Records from a data source:
▼

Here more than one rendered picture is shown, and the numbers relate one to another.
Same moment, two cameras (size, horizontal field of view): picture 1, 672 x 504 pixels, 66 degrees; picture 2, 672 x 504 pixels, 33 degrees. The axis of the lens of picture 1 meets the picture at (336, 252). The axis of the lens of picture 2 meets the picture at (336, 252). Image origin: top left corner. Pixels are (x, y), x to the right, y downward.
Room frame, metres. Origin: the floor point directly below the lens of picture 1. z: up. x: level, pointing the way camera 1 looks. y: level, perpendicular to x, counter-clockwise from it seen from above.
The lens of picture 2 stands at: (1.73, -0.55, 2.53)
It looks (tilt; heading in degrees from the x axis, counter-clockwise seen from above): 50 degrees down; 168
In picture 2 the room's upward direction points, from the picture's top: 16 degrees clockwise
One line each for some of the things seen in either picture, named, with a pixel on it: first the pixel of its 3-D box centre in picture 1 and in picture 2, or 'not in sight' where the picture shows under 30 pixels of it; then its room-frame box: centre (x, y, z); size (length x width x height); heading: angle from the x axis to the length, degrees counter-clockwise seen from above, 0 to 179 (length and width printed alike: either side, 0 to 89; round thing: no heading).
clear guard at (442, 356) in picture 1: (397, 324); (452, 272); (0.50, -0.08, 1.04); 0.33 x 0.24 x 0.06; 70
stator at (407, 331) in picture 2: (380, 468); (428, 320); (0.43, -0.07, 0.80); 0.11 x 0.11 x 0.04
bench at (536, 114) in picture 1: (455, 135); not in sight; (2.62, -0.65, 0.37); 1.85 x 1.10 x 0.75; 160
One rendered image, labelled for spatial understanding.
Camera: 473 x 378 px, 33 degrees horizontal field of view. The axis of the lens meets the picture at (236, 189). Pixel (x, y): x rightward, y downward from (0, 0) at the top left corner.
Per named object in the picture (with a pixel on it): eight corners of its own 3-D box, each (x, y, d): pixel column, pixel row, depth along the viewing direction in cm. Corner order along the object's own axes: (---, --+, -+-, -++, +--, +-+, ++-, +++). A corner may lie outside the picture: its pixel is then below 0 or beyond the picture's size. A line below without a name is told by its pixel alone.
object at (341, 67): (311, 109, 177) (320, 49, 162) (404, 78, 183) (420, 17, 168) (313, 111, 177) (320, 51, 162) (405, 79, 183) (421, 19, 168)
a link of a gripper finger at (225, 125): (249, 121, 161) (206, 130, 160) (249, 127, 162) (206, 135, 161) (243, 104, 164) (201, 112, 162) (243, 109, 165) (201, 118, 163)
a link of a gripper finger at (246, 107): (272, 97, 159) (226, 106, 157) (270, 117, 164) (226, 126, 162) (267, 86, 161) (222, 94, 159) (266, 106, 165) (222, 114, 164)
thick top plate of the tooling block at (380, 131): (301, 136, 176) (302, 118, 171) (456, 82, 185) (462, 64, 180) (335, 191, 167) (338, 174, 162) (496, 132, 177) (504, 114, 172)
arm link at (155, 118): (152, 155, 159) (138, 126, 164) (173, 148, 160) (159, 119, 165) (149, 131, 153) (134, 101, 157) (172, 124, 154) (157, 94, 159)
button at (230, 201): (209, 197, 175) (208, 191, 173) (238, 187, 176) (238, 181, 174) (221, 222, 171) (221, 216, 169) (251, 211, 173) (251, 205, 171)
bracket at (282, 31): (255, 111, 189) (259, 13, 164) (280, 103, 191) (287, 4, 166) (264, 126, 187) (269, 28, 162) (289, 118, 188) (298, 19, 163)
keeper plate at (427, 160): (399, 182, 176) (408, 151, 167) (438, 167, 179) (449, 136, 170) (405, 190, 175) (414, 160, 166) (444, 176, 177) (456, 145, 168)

▲

> [Activity]: Which lines above contain the word "direction"? Show each of them.

> [Finished task]:
In picture 2 the room's upward direction points, from the picture's top: 16 degrees clockwise
Per named object in the picture (with a pixel on it): eight corners of its own 3-D box, each (x, y, d): pixel column, pixel row, depth along the viewing direction in cm. Corner order along the object's own axes: (---, --+, -+-, -++, +--, +-+, ++-, +++). A corner may lie outside the picture: its pixel is then below 0 or beyond the picture's size. A line below without a name is told by its pixel alone.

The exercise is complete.